**TASK INSTRUCTIONS**
Your answer must be the exact lines below, starting with the line with "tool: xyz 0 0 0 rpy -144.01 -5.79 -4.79" and going on through the line with "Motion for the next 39", both included, with no pictures.

[Stored items from a collection]
---+---

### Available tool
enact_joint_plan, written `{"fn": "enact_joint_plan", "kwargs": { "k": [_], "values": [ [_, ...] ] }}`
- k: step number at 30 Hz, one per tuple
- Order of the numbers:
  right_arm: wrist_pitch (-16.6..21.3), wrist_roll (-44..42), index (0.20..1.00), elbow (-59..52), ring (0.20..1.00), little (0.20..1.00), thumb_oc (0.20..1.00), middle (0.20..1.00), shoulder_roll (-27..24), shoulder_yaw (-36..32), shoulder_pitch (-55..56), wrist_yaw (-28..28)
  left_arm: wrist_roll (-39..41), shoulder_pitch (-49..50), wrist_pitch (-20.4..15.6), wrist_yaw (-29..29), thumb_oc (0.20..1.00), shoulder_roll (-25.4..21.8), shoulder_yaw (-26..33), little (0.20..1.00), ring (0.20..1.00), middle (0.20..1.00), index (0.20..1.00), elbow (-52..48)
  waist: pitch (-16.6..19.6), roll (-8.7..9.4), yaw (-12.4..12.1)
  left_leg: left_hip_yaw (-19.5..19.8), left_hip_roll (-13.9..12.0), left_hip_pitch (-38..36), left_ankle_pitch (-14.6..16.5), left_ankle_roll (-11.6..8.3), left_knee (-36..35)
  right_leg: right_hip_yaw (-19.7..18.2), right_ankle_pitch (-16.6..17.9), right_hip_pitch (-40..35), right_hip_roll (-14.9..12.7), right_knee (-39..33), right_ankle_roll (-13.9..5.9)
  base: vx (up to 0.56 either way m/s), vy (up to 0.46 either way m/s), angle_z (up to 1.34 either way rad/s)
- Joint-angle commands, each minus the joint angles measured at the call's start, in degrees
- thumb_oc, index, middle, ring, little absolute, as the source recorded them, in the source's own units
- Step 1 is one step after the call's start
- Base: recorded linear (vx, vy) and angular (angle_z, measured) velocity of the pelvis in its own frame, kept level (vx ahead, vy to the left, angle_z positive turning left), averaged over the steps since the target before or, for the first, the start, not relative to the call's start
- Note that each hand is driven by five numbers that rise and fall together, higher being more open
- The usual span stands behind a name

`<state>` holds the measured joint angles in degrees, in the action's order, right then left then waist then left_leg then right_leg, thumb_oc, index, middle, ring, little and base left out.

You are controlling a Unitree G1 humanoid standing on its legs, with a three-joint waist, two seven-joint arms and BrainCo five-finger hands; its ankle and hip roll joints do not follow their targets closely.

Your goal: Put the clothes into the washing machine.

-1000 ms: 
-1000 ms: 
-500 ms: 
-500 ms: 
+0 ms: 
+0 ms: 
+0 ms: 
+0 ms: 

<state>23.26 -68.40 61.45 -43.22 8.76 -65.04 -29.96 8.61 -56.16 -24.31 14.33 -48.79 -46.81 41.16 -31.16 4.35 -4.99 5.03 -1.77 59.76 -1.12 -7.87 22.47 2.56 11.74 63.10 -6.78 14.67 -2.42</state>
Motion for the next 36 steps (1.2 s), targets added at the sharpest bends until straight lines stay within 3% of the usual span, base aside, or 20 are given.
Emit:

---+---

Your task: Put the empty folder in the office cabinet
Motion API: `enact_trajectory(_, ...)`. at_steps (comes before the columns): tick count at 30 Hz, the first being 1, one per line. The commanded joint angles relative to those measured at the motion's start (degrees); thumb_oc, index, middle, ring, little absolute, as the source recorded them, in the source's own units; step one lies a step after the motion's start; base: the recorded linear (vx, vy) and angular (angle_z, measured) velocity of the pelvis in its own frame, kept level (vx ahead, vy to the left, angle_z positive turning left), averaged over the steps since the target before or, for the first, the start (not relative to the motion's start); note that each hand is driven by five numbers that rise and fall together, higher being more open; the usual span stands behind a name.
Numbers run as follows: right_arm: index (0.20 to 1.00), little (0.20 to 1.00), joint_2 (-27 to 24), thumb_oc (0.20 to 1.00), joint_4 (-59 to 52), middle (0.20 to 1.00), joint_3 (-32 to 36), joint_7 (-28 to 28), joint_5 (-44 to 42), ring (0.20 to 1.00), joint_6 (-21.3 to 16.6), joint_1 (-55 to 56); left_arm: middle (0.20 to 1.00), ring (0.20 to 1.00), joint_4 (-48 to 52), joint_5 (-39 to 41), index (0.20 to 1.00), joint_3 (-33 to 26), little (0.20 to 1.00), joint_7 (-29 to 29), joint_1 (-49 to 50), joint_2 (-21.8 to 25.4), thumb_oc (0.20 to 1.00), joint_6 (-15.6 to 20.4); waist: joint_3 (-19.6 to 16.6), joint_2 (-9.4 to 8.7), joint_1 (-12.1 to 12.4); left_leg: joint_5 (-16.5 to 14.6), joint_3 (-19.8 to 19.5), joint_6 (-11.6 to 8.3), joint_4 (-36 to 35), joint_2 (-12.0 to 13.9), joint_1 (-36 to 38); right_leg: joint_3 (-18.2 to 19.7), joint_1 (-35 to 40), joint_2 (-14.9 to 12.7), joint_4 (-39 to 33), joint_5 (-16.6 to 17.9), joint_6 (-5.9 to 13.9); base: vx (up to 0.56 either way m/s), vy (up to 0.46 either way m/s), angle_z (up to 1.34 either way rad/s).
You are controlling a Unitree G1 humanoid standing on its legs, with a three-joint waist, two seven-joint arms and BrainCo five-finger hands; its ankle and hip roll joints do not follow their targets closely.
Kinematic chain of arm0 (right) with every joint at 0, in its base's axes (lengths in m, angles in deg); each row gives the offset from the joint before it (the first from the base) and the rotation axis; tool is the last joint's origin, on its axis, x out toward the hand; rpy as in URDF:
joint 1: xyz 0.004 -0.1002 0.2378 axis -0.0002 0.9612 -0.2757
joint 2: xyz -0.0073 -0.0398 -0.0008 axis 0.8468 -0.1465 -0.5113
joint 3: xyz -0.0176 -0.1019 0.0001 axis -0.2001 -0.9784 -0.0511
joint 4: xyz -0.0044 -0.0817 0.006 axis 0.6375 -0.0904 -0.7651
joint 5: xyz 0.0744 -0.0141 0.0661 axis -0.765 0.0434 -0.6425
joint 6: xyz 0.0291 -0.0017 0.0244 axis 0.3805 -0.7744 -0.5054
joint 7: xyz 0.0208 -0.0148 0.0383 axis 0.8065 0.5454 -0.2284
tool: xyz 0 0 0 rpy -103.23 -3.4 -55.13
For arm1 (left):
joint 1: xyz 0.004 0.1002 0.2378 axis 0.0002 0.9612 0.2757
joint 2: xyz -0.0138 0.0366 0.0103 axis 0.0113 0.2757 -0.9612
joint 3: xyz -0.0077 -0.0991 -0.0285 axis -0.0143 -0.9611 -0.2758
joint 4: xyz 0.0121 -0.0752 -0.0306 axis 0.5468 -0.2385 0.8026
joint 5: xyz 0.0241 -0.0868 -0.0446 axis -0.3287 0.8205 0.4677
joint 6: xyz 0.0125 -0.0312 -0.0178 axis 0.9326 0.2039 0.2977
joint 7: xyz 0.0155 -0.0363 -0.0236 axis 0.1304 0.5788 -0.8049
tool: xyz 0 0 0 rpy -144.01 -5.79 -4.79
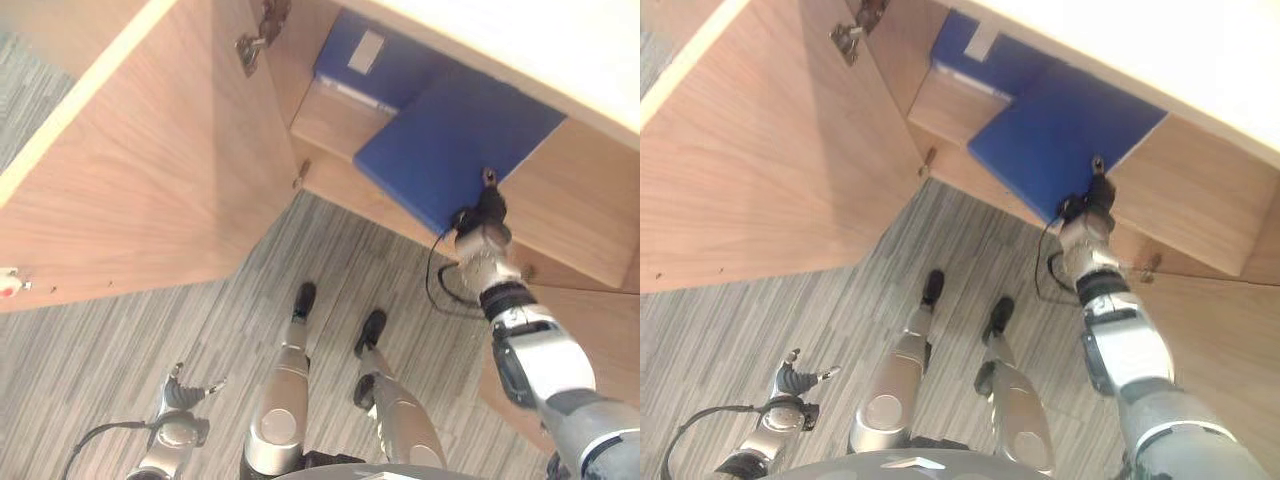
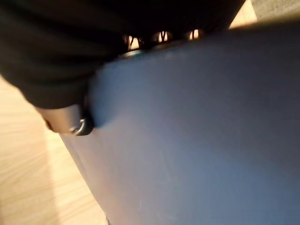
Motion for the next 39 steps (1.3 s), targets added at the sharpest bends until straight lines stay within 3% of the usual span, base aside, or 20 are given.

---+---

**RESPONSE AREA**
tool: xyz 0 0 0 rpy -144.01 -5.79 -4.79
Motion for the next 39 steps (1.3 s), targets added at the sharpest bends until straight lines stay within 3% of the usual span, base aside, or 20 are given.

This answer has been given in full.